Regular expression in python
In our last tutorial, we have learned about the open file to read and write the data. If you have not checked the I would be recommended please check the articled which is posted here link. Some of the others of related out python learning series are here
Understanding Exception Handling in python, Python OOPS concept with Class, Object and Constructor,
concept of variables, data types, conditional control, functional control, Module, and packages and Data Structure (List, Dictionary, and Set) of python.
Now in this tutorial, we will learn about the Regular Expression(Regex). Regular Expression used for pattern matching. Regular expression use ‘\’ to avoid considering characters as regular expression keys. It is better to provide the pattern as raw string i.r r’<patrn>’. A regular expression can contain special characters and normal characters. Let’s see what are the special characters are available in regex and what are the meaning of those in python? To execute any regular expression we need to import the internal module “re”.
‘.’ (dot): matches any character except newline
'^': matches starting of a line
'$': matches end of the line
'*' : 0 or more repetition of preceding RE
'+': 1 or more repetition of preceding RE
'?': 0 or 1 repetition of preceding RE
I hope the above explanation is understandable. Let’s see by an example to better understanding.
import re
m = re.match('.', 'abcd')
print m.group()
output: a
Let’s see the example of ‘^’ matches.
import re
m = re.match('^.', 'abcd')
print m.group()
output : a
import re
m = re.search('.$', 'abcd')
print m.group()
output :d
Let’s see the example of matching *, +, ?
import re
print re.match('a*bc', 'aaabc').group()
print re.match('a*bc', 'bc').group()
print re.match('a+bc', 'abc').group()
print re.match('a+bc', 'aaaabc').group()
print re.match('a?bc', 'abc').group()
print re.match('a?bc', 'bc').group()
output:
aaabc
bc
abc
aaaabc
abc
bc
Let’s explore the same of other special characters which are used as the regular expression.

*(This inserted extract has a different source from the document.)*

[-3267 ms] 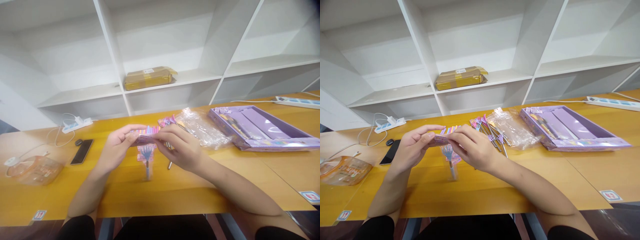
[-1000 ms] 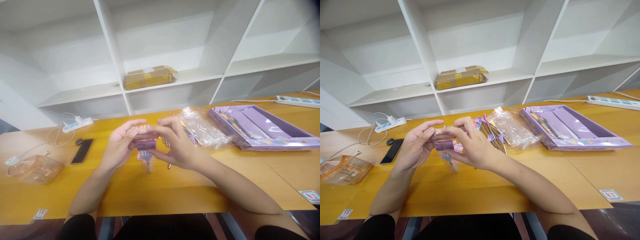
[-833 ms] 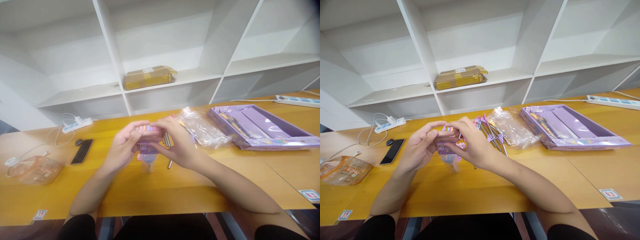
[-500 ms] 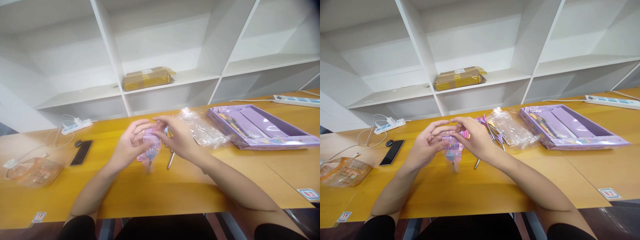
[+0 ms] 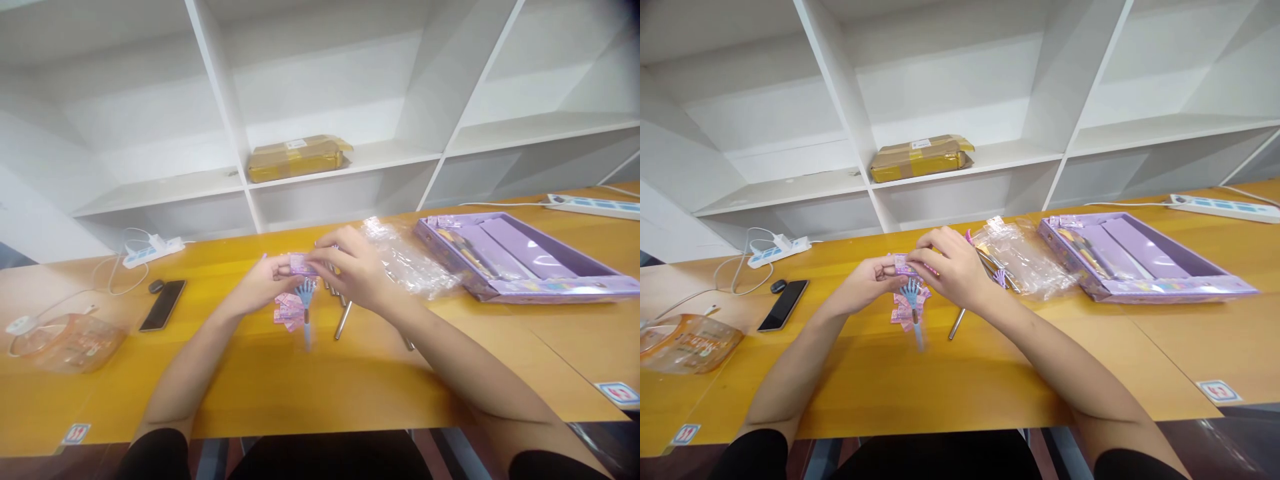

'*?', '+?', '??': non-greed matching for pattern
'{m}': match m copies of previous RE
'{m,n}': match m-n copies of previous RE
'{m,n}?': match non-greedy copies of RE
'\': escapes special characters
'[]': indicate a set of characters. Individual or range
'|': multiple RE. A|B – match either A or B
'(….)': indicates the start and end of group
Let’s see the non-greed matching pattern by an example.
import re
print re.match('a.*b', 'aaabaaab').group()
print re.match('a.*?b', 'aaabaaab').group()
output:
aaabaaab
aaab
Now let’s move to some of the special symbols of regular expression. These symbols are most frequently used in daily program basis.
Regex: Special symbols
‘\nn’: matches the group number. Max 99
‘\A’: matches only the start of string
‘\b’: matches empty string at beginning and end of word
‘\B’: matches empty string, but not at beginning or end
‘\d’: matches any digit
‘\D’: matches any non-digit
‘\s’: matches any whitespace character. [ \t\r\n\f\v]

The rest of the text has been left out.